Guest column
Spirituality is key in combating the opioid epidemic
The opioid epidemic that is killing so many of my fellow brothers and sisters is very sad. Some of them, in my personal experience, seem to be accidental by those who are interested in exploring alternative aspects of human consciousness. Other overdoses, especially in poor areas, seem to be deaths of despair, hopelessness and ennui. There is a dark emptiness at the heart of our country that calls for new approaches to remedy it.

In no way am I proposing something which is traditional, conventional or rule bound. It is simplistic to say the remedy is to “get religion.” The Pew Forum on Religion and Life notes that the fastest growing segment of our population, as far as religion is concerned, is a group that identifies as spiritual but not religious.

It is my considered view, in the 65th year of my journey here, that everyone needs to find a ground of being that is greater than their own personal success and monetary gain. My household is fortunate as far as our monetary success. What we have discovered, though, is that we have been indoctrinated, no matter how much we make, to always want more. Greed is just as addictive, and as destructive, as other drugs.

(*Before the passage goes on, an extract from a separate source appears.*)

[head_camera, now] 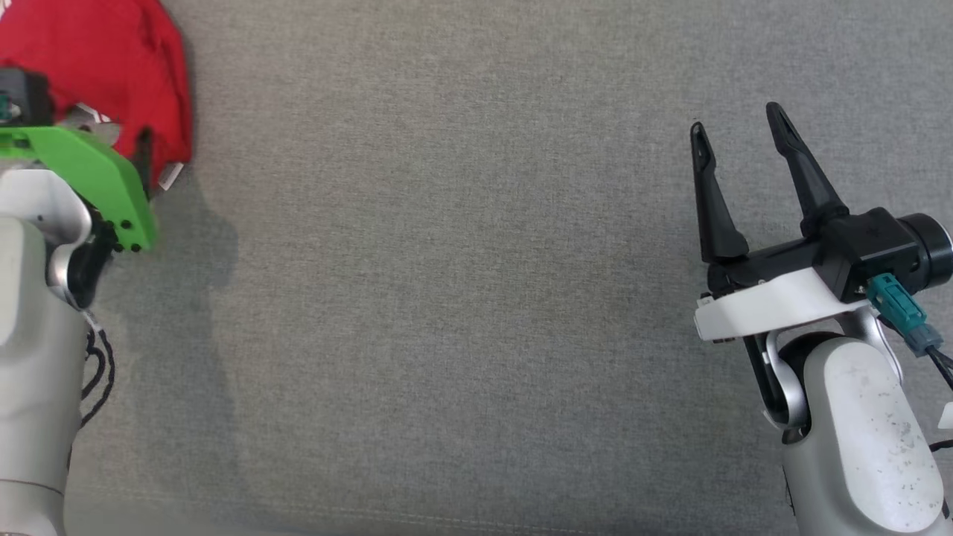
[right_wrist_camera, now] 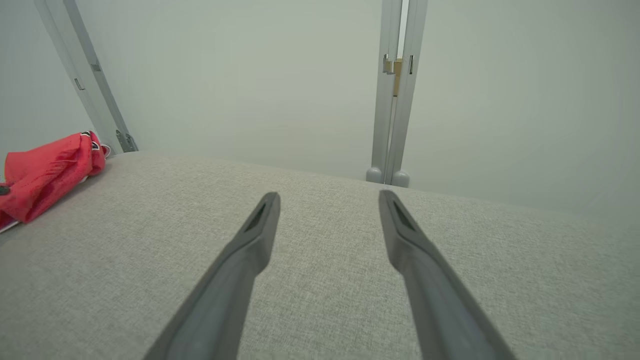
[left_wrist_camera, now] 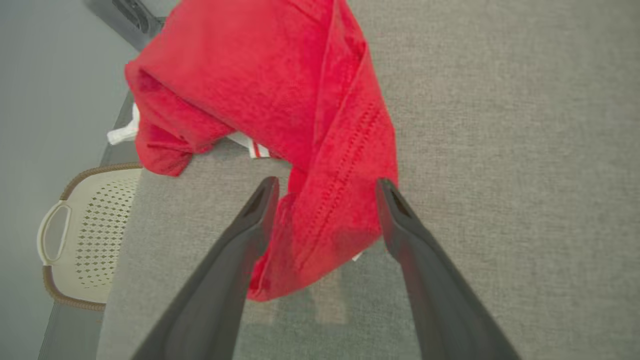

We see the destructive results of pharmaceutical companies’ addiction to greed in the more than 4,000 of our brothers and sisters in Ohio that died from opioid overdoses in 2016.

The economists tell us the Labor Participation Rate, i.e. the percentage of people who want to work and are fully employed, has not gone back up to where it was before the most recent, but surely not the last, financial debacle of 2007/2008. It is cruel, and morally bigoted, to blame the individuals when TV commercials blare opioid commercials at Medicare recipients and flood states with cheap opioids.

It is a typically American sickness to over-focus on the individual and blame the victim rather than zero in on collective efforts to profit from the disease.

I have spent my entire time in ministry, over 30 years, encouraging people to find something lasting to believe in. As long as it is not detrimental to your health or to others, create a spiritual belief system that works for you and your community. I am very open minded and do not care if your spirituality includes God.

In my service as a hospice chaplain, I once had a centenarian who was spiritually motivated by her connection to the Cleveland Indians. It was her ground of being. Every time I visited her, I would show her, on an iPad, the latest highlights from the Cleveland baseball game. Or, if I had gone with my family to a game, I would show her the ticket and the program and talk about the game.

Since she had a touch of dementia, every visit was the first time for her and she never tired of singing her spiritual belief system’s only hymn, “Take Me Out to the Ball Game.” This delighted her and connected her to her faith community as surely as the more traditional Christian or Moslem patients and loved ones I served.

It would be transformative and truly soteriological for our society to be more focused on the collective in a healthy way. Condemning the collective actions of the drug companies feels good but will not help individuals connect to an abiding collective, i.e. community that grounds them, comforts them, encourages them and connects them with a living tradition which offers transcendence in the transpersonal realm.

This is one of the reasons atheists, agnostics, Christians, Jews, Buddhists and Hindus belong to the Unitarian/Universalist Church. Perhaps your community will be found in our fellow creatures of the earth. Perhaps your spirituality will celebrate the earth as our mother and our ultimate home. Perhaps your spiritual belief system will be in fine art or in music that comes from before your birth and will continue after you have, if you are Buddhist, entered the boundless abode of bliss.

Please stop the overemphasis on the overachieving individual and find a community that assists you when “the dark night of the soul” occurs because of hardship, disease or the final transition that happens to all creatures. Reach out to others to find, or create, a community that provides psychospiritual “shelter,” encourages its members, and sustains them for the long run. Being alone with a hypodermic needle is deadly to the spirit of life and creates a culture of death. Choose your grounding community wisely!